Exactly as they appear, transcribe the entries and skip any pictures.

------------

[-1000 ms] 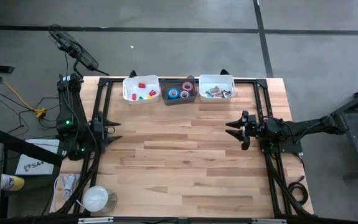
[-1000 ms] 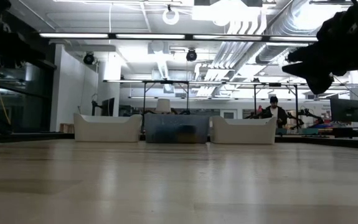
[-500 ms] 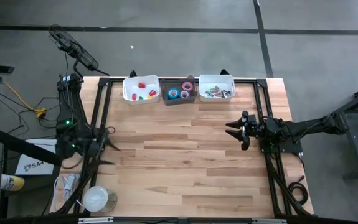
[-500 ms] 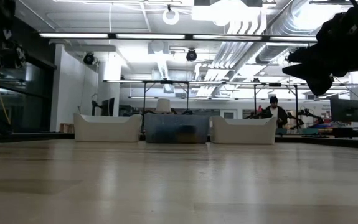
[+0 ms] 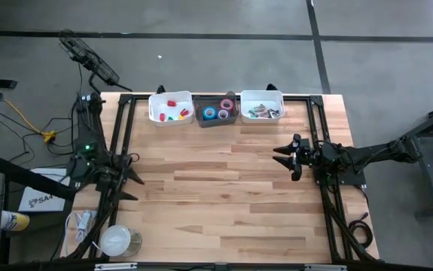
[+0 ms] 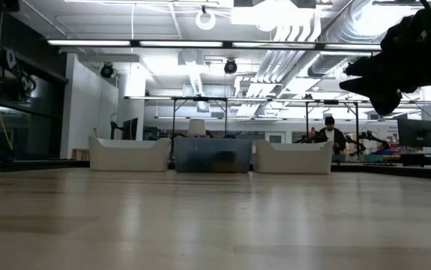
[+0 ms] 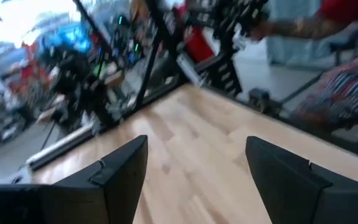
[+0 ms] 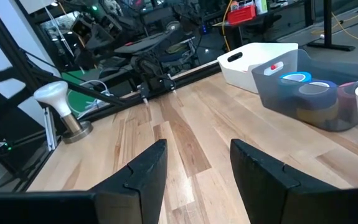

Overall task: Pick and place Stapler, Stapler remover, tape
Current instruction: Return to Home Position

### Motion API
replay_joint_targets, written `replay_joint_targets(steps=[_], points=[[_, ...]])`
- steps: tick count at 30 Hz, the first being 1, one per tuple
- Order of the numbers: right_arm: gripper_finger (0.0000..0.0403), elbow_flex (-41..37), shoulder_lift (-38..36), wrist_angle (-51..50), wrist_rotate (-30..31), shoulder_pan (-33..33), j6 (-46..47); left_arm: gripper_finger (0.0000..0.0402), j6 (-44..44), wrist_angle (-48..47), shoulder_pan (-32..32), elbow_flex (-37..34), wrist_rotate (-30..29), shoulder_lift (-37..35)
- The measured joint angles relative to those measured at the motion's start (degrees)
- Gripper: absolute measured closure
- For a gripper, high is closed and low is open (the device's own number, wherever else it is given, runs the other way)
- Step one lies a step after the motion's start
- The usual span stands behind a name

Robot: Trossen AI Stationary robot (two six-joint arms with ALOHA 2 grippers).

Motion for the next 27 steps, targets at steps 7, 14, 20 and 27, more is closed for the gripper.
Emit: replay_joint_targets(steps=[7, 14, 20, 27], points=[[0.0236, 0.0, 0.02, 0.04, 0.01, 0.0, 0.17, 0.0136, 14.13, 14.16, 0.0, -9.26, 6.25, -10.05], [0.0236, 0.0, 0.02, 0.09, 0.19, 0.0, 0.38, 0.0136, 26.54, 22.04, 0.55, -11.5, 10.51, -13.75], [0.0236, 0.0, 0.01, 0.07, 1.5, 0.0, 0.26, 0.0136, 25.18, 23.27, 8.85, -13.61, 19.91, -13.78], [0.0236, 0.0, 0.0, 0.09, 1.53, 0.0, 0.17, 0.0136, 19.55, 24.58, 26.3, -16.57, 36.88, -13.83]])
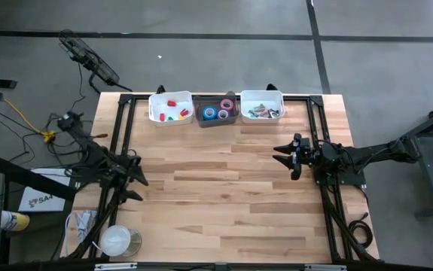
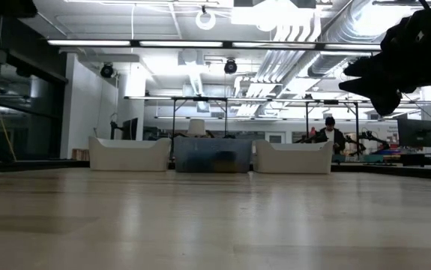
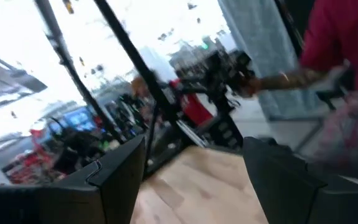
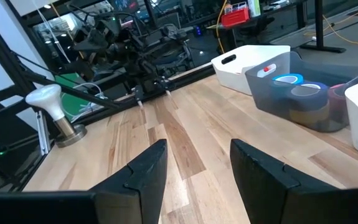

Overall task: Pick and place Stapler, Stapler remover, tape
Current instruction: Return to Home Position

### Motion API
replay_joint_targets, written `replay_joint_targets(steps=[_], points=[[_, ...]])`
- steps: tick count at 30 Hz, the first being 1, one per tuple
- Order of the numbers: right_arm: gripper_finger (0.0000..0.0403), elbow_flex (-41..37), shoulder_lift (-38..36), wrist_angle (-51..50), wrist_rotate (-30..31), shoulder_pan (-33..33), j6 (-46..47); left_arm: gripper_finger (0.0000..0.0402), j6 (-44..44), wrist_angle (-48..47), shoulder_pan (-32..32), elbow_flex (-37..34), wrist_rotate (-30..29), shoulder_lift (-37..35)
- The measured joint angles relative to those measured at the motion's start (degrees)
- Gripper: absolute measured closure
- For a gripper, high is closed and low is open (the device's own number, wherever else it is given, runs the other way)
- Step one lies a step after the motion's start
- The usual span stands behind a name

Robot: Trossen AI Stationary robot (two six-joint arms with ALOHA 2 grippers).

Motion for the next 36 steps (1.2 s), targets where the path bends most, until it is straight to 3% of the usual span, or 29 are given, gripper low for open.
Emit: replay_joint_targets(steps=[4, 8, 14, 17, 19, 27, 36], points=[[0.0236, 0.0, 0.02, -0.02, 0.0, -0.01, 0.0, 0.0136, 0.69, -0.94, 8.8, 0.11, 9.15, 0.06], [0.0236, 0.0, 0.02, 0.0, -0.44, 0.0, -0.22, 0.0136, -0.9, -6.55, 17.44, 0.15, 11.0, 0.08], [0.0236, 0.0, 0.02, -0.99, -0.45, 0.0, -0.44, 0.0136, -3.8, -6.78, 27.72, 0.15, 25.53, 0.04], [0.0236, 0.0, 0.02, -0.98, -0.42, 0.0, -1.6, 0.0136, -12.46, -6.98, 32.34, 0.15, 19.76, 0.06], [0.0236, 0.0, 0.02, -0.93, -0.34, 0.0, -3.0, 0.0136, -13.77, -9.2, 35.05, 0.15, 17.73, 0.04], [0.0236, 0.0, 0.07, -0.94, 3.79, 0.0, -5.88, 0.0136, -11.17, -13.75, 42.45, 0.28, 19.46, 1.07], [0.0236, 0.0, 0.07, -0.96, 4.52, -0.01, -5.86, 0.0136, -9.5, -14.16, 44.19, 0.3, 19.33, 0.96]])
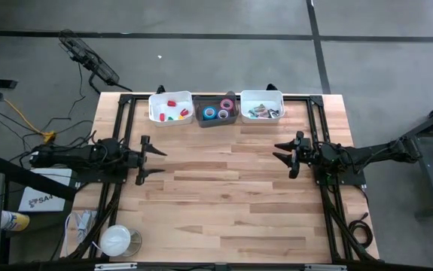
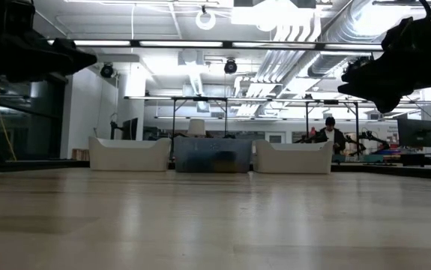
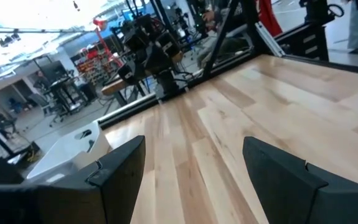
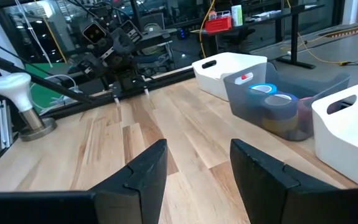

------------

Expected output:
[-1000 ms] 
[-1000 ms] 
[-500 ms] 
[-500 ms] 
[+0 ms] 
[+0 ms] 
[+0 ms] 
[+0 ms] 

Overall task: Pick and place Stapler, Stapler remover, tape
Current instruction: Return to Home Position

### Motion API
replay_joint_targets, written `replay_joint_targets(steps=[_], points=[[_, ...]])`
- steps: tick count at 30 Hz, the first being 1, one per tuple
- Order of the numbers: right_arm: gripper_finger (0.0000..0.0403), elbow_flex (-41..37), shoulder_lift (-38..36), wrist_angle (-51..50), wrist_rotate (-30..31), shoulder_pan (-33..33), j6 (-46..47); left_arm: gripper_finger (0.0000..0.0402), j6 (-44..44), wrist_angle (-48..47), shoulder_pan (-32..32), elbow_flex (-37..34), wrist_rotate (-30..29), shoulder_lift (-37..35)
- The measured joint angles relative to those measured at the motion's start (degrees)
- Gripper: absolute measured closure
- For a gripper, high is closed and low is open (the device's own number, wherever else it is given, runs the other way)
- Step one lies a step after the motion's start
- The usual span stands behind a name

Robot: Trossen AI Stationary robot (two six-joint arms with ALOHA 2 grippers).

Motion for the next 27 steps, targets at steps 7, 14, 20 and 27, more is closed for the gripper.
Emit: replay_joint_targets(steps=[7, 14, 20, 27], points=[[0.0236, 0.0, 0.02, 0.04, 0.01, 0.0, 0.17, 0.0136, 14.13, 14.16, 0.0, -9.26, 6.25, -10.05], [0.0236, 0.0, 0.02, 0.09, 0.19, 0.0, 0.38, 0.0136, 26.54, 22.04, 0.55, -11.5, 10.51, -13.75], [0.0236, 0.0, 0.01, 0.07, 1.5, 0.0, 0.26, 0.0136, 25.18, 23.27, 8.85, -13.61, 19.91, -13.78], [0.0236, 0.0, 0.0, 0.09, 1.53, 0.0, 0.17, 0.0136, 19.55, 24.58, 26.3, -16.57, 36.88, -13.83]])

Overall task: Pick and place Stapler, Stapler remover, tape
Current instruction: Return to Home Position

### Motion API
replay_joint_targets, written `replay_joint_targets(steps=[_], points=[[_, ...]])`
- steps: tick count at 30 Hz, the first being 1, one per tuple
- Order of the numbers: right_arm: gripper_finger (0.0000..0.0403), elbow_flex (-41..37), shoulder_lift (-38..36), wrist_angle (-51..50), wrist_rotate (-30..31), shoulder_pan (-33..33), j6 (-46..47); left_arm: gripper_finger (0.0000..0.0402), j6 (-44..44), wrist_angle (-48..47), shoulder_pan (-32..32), elbow_flex (-37..34), wrist_rotate (-30..29), shoulder_lift (-37..35)
- The measured joint angles relative to those measured at the motion's start (degrees)
- Gripper: absolute measured closure
- For a gripper, high is closed and low is open (the device's own number, wherever else it is given, runs the other way)
- Step one lies a step after the motion's start
- The usual span stands behind a name

Robot: Trossen AI Stationary robot (two six-joint arms with ALOHA 2 grippers).

Motion for the next 36 steps (1.2 s), targets where the path bends most, until it is straight to 3% of the usual span, or 29 are given, gripper low for open.
Emit: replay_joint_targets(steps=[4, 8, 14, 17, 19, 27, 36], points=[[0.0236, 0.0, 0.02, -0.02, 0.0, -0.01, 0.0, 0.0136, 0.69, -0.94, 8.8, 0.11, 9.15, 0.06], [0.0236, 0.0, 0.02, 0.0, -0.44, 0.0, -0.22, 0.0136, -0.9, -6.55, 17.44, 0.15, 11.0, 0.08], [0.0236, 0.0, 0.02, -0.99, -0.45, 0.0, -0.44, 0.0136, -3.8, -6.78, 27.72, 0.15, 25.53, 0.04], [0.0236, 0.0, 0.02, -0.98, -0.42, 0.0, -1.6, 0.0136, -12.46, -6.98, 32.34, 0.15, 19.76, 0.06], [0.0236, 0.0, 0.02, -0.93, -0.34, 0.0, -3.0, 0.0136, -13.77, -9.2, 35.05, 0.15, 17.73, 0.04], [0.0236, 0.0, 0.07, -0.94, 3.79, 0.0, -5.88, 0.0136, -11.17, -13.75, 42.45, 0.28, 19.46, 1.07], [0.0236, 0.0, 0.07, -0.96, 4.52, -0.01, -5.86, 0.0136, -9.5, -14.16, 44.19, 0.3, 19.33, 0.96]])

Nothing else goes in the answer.